17日前
イン・サイト橋梁におけるコンピュータビジョンベースの自動クラック検出の検出可能性を向上させるためのディープスーパーレゾリューションクラックネットワーク(SrcNet)
{Yun-Kyu An, Keunyoung Jang, Hyunjin Bae}
要約
本稿では、コンピュータビジョンを活用した自動クラック検出の検出能を向上させるため、新たなエンドツーエンド型深層学習超解像クラックネットワーク(SrcNet)を提案する。無人ロボットを用いて大規模な土木構造物のクラック検出に活用されるデジタル画像は、運動ブラーの影響や画素解像度の不足に起因して、クラック検出能が低下する傾向にある。提案するSrcNetは、深層学習を用いて入力画像の画素解像度を向上させることで、クラック検出能を顕著に向上させることができる。SrcNetは基本的には2段階のプロセスから構成される:第I段階—深層学習に基づく超解像(SR)画像生成、第II段階—深層学習に基づく自動クラック検出。対象橋梁表面から得られた原始デジタル画像を入力とし、第I段階でその対応するSR画像を生成する。その後、第II段階では生成されたSR画像から自動的にクラックを検出する。このプロセスにより、クラック検出能を大幅に向上させることが可能となる。
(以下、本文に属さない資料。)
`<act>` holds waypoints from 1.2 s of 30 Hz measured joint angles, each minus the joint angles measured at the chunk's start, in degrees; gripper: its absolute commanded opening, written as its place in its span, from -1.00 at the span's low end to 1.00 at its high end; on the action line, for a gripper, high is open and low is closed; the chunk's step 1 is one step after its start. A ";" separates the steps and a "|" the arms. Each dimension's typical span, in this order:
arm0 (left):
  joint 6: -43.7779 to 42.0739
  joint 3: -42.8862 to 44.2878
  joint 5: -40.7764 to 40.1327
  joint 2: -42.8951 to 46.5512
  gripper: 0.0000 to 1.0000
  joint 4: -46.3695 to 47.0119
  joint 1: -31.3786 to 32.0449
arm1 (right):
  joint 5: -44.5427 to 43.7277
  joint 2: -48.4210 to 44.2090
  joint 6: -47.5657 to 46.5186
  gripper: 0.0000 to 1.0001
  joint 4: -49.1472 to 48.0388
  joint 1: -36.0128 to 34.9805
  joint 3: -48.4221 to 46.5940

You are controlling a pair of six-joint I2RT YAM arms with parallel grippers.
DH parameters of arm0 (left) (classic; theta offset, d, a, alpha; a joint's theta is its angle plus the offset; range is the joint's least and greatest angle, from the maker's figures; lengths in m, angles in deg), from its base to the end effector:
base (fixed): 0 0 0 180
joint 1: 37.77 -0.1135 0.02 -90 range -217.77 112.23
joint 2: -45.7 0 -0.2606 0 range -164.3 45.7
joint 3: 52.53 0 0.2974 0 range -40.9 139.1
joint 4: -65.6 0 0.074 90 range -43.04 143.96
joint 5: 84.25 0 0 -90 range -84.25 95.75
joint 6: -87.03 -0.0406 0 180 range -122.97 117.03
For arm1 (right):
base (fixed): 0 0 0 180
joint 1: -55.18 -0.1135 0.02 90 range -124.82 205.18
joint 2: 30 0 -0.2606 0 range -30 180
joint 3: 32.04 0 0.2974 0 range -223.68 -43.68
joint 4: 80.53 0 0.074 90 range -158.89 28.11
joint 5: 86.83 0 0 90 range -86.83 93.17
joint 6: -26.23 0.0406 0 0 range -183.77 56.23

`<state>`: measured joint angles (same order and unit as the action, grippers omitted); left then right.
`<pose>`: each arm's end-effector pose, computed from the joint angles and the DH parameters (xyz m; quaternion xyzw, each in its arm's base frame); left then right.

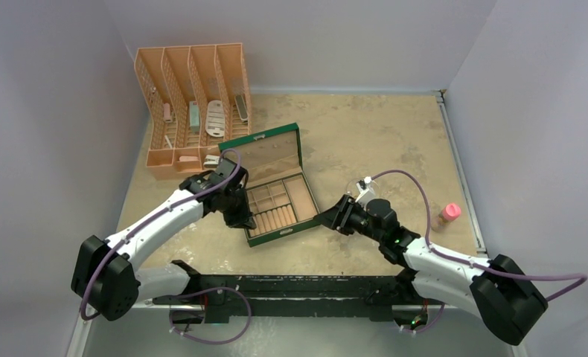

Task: Organize the mixed jewelry

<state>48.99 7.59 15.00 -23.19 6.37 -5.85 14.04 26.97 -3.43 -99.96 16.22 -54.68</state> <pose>0.2196 -0.1445 0.2055 -0.1551 0.9662 -0.1860 0.0886 0.1768 0.1528 0.1350 0.0897 0.7863 0.5110 0.3356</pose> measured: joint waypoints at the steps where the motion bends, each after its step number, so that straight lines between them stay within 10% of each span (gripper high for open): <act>1: 0.02 -0.13 -0.20 0.00 -1.00 0.28 0.00 | -0.22 -0.20 -0.02 0.07 0.07 0.00 0.00; 36: -0.07 -2.60 -1.77 -2.51 -1.00 3.89 0.00 | -2.10 -0.37 -0.94 0.07 1.66 -0.02 0.00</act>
<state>48.93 4.99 13.23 -25.70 10.26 -5.85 11.94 26.59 -4.37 -98.30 16.20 -54.68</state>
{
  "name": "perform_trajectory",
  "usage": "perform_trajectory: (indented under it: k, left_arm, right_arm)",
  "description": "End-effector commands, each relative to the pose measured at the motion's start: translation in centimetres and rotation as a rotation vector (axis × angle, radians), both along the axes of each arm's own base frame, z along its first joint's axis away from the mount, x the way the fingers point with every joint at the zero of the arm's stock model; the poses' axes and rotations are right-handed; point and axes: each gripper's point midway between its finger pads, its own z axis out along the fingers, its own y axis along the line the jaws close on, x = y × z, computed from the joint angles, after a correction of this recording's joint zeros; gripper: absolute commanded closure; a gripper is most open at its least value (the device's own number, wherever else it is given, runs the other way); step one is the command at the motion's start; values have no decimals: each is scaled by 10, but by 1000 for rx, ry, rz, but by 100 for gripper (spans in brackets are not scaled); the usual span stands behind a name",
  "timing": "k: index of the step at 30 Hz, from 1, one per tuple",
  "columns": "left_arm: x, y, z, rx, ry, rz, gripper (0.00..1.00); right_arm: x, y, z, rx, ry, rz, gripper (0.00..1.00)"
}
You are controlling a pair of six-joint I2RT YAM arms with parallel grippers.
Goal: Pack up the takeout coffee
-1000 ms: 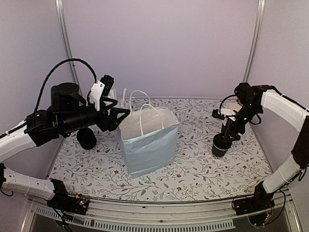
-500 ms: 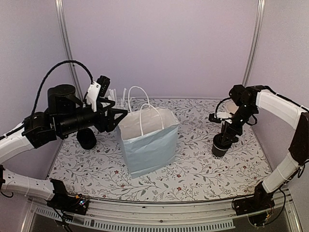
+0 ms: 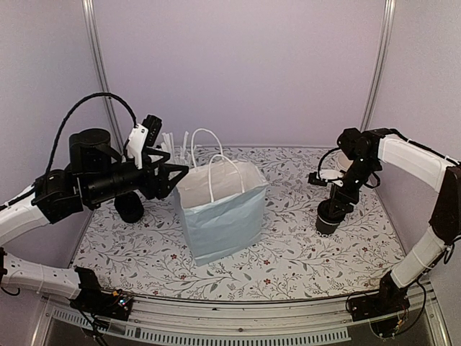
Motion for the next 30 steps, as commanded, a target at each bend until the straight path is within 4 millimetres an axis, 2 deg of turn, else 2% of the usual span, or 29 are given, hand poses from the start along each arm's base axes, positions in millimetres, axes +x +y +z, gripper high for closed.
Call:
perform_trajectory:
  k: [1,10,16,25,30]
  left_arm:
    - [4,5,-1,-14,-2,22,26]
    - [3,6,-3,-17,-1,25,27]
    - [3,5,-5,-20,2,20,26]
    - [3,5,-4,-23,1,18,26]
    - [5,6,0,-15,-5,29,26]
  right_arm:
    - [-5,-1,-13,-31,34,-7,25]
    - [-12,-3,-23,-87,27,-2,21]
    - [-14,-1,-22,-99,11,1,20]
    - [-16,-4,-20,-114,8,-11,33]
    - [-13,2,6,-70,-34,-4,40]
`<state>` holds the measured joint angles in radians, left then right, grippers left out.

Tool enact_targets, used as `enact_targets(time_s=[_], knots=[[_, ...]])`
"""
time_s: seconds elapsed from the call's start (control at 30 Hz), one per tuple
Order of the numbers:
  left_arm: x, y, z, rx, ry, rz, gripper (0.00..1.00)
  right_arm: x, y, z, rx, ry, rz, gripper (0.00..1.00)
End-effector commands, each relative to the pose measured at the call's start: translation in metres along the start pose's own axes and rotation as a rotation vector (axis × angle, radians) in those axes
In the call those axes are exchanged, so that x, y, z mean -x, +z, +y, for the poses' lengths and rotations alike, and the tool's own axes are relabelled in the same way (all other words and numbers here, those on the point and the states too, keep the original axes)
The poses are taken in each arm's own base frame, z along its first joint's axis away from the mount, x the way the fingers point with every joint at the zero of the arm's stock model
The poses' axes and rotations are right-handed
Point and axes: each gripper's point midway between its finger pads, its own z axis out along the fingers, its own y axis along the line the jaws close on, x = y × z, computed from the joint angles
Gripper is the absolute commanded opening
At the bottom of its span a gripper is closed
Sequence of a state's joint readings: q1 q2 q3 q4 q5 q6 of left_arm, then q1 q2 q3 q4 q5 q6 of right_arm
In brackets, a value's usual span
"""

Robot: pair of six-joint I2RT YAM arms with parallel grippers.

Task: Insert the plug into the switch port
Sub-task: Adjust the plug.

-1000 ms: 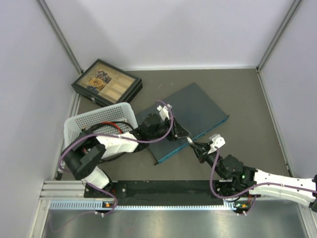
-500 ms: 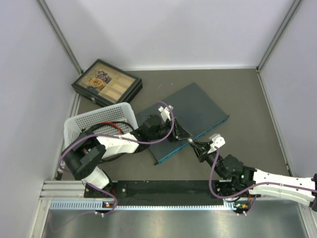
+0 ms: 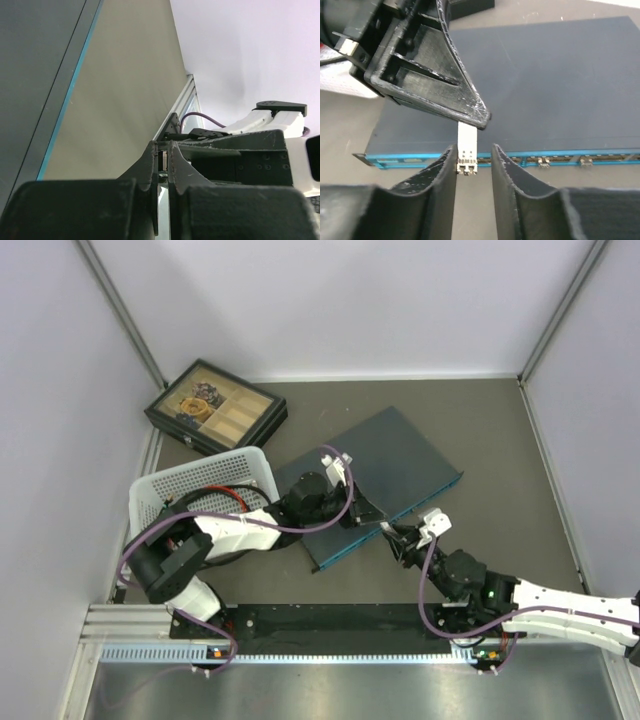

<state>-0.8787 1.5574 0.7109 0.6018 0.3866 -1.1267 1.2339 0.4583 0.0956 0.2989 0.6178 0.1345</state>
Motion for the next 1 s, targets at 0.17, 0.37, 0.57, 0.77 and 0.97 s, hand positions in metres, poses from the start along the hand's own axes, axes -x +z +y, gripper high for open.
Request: enact_targets(time_s=[0.17, 0.37, 0.57, 0.77, 0.97], knots=[[0.011, -0.012, -0.015, -0.003, 0.143, -0.056, 0.0, 0.027, -0.003, -0.006, -0.062, 0.036, 0.085, 0.4], [0.009, -0.011, -0.015, -0.012, 0.126, -0.05, 0.0, 0.027, -0.002, 0.0, -0.025, 0.011, 0.126, 0.42], [0.008, -0.011, -0.017, -0.02, 0.126, -0.048, 0.0, 0.028, 0.001, 0.007, 0.0, 0.007, 0.142, 0.43], [0.007, -0.011, -0.018, -0.024, 0.126, -0.045, 0.0, 0.03, 0.007, 0.009, 0.007, 0.02, 0.145, 0.42], [0.007, -0.011, -0.018, -0.027, 0.127, -0.041, 0.0, 0.032, 0.009, 0.009, 0.008, 0.023, 0.141, 0.39]])
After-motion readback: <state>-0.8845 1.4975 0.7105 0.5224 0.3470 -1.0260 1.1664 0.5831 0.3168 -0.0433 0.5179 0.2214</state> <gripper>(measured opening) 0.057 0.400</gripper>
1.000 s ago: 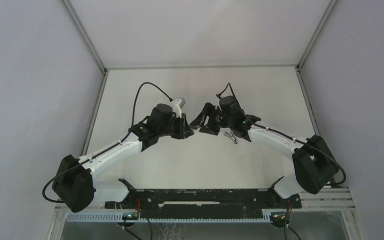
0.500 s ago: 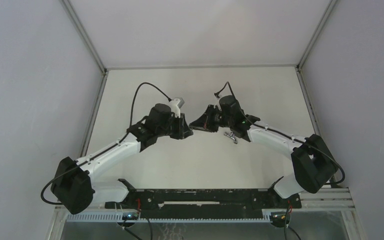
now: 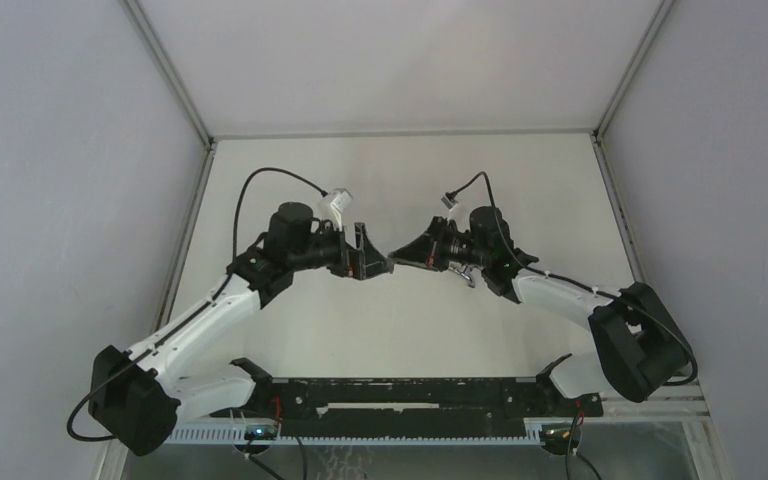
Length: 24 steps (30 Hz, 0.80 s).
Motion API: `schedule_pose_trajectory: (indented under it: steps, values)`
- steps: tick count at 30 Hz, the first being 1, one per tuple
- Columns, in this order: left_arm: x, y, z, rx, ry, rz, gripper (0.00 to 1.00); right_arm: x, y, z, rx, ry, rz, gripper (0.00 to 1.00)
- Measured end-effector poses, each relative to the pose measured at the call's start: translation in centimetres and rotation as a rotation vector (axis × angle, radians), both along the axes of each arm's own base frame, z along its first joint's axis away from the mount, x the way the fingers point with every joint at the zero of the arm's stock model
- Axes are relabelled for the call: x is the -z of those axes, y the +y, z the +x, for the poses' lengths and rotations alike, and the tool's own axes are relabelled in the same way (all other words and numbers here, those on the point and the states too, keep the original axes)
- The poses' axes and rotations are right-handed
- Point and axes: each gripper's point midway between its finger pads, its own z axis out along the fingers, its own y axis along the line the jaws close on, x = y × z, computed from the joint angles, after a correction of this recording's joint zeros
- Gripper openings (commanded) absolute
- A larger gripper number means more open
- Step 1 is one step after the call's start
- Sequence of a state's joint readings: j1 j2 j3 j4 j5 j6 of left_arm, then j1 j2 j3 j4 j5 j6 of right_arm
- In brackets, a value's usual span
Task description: Install the water faucets
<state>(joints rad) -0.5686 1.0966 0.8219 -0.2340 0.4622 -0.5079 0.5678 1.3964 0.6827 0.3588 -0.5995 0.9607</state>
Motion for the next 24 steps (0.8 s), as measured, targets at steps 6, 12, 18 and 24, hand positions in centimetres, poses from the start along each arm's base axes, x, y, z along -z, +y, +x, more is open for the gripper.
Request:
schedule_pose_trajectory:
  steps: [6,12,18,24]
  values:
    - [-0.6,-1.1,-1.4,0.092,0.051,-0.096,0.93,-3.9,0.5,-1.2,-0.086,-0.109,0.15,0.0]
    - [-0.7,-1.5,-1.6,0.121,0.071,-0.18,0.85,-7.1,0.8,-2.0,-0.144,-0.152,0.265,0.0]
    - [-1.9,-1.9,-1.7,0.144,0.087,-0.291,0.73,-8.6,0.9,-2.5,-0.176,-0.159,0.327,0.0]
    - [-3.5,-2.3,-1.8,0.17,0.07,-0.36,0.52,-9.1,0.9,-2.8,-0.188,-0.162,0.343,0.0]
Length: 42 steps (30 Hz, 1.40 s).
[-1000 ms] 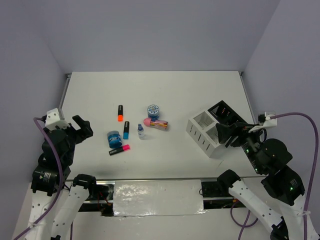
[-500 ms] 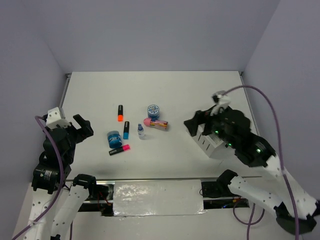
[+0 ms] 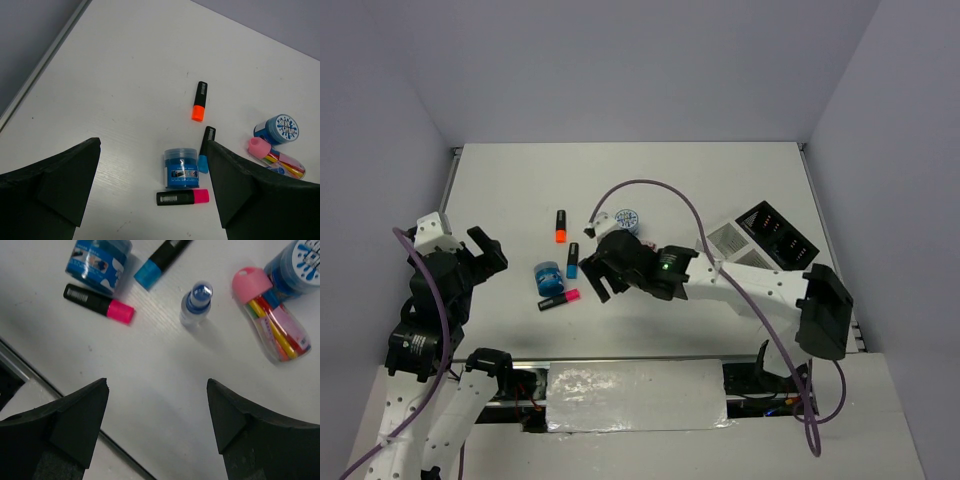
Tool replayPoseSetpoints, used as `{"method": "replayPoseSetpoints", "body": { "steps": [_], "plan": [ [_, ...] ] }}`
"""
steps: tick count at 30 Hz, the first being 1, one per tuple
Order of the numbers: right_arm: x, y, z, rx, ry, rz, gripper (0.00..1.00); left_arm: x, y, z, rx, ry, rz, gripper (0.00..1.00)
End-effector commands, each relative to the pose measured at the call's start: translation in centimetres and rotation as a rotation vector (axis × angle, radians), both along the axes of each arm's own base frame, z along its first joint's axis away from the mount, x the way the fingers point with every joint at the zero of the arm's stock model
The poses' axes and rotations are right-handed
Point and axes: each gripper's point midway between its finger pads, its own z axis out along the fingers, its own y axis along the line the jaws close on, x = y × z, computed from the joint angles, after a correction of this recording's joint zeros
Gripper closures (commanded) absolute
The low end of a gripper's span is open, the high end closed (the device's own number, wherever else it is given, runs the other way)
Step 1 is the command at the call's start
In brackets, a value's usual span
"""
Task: Sort the stationery into containers
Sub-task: Pick up the stationery from the center of the board.
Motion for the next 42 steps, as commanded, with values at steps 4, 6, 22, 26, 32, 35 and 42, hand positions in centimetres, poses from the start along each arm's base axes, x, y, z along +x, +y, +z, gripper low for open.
{"method": "replayPoseSetpoints", "body": {
  "steps": [4, 6, 22, 26, 32, 35, 42],
  "plan": [
    [4.8, 4.3, 3.1, 0.064, -0.134, -0.052, 0.15, 0.3, 0.0, 1.0, -0.003, -0.033, -0.001, 0.01],
    [6.0, 4.4, 2.4, 0.051, -0.134, -0.068, 0.15, 0.3, -0.1, 1.1, -0.003, -0.034, -0.006, 0.01],
    [10.2, 5.0, -2.5, 0.038, -0.059, -0.044, 0.42, 0.6, -0.7, 1.0, -0.003, -0.037, -0.046, 0.01],
    [10.2, 5.0, -3.5, 0.02, -0.042, -0.049, 0.43, 0.7, -0.9, 1.0, -0.003, -0.033, -0.054, 0.01],
    [10.1, 4.7, -3.8, 0.0, -0.035, -0.054, 0.66, 0.9, -1.1, 0.8, -0.003, -0.024, -0.065, 0.01],
    [10.1, 4.6, -2.8, 0.023, -0.046, -0.058, 1.0, 0.9, -1.1, 0.7, -0.003, -0.022, -0.07, 0.01],
    [9.1, 3.6, 7.4, 0.294, -0.131, 0.007, 1.0, 1.0, -1.2, 0.7, 0.0, -0.019, -0.074, 0.01]
  ]
}}
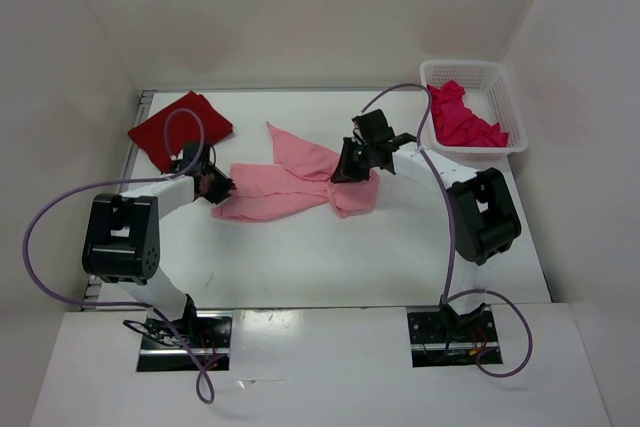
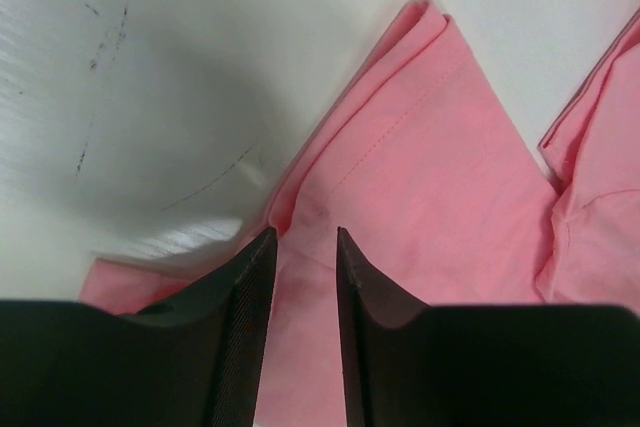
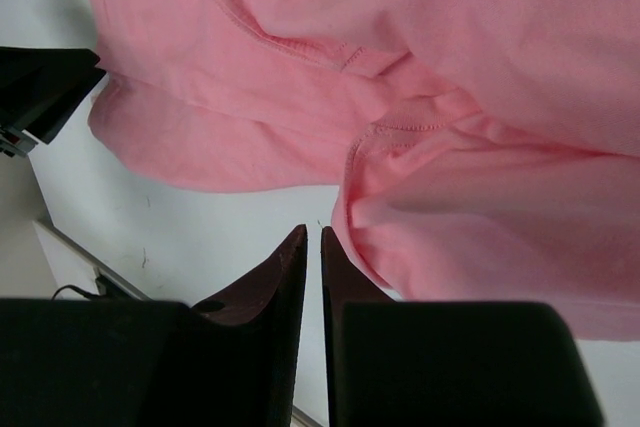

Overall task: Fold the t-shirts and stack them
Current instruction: Flatten out the tshirt

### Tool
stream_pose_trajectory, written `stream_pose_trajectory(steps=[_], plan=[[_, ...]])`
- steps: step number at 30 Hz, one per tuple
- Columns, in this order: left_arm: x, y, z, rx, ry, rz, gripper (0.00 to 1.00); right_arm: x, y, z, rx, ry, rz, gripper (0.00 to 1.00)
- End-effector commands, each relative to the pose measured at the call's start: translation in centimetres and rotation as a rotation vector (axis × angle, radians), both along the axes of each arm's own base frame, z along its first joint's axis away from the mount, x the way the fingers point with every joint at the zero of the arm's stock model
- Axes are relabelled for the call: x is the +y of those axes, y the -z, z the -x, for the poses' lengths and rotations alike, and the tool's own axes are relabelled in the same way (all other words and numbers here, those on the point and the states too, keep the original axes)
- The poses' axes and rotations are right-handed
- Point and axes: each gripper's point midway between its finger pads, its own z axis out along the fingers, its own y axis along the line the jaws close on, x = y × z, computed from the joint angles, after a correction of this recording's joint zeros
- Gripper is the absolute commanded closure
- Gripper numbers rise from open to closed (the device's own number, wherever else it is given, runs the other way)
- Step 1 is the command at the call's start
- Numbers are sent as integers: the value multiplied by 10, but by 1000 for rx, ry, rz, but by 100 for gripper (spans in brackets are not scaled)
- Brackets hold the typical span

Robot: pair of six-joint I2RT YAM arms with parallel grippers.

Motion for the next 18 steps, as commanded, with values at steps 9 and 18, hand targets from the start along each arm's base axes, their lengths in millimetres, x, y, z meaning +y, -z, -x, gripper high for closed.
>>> stream_pose_trajectory(steps=[9,18], plan=[[6,-1,-19,-23,-21,8,71,7,-18,-4,-68,-33,-16,85],[4,-36,-36,-124,-5,14,93,12,-26,-34,-122,-17,16,64]])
SrcNetの有効性は、韓国に所在する実橋のコンクリート構造物から、登攀型ロボットおよび無人航空機(UAV)によって取得されたデジタル画像を用いて実験的に検証された。検証結果から、提案手法であるSrcNetは、原始デジタル画像を用いたクラック検出結果と比較して、24%高いクラック検出能を示した。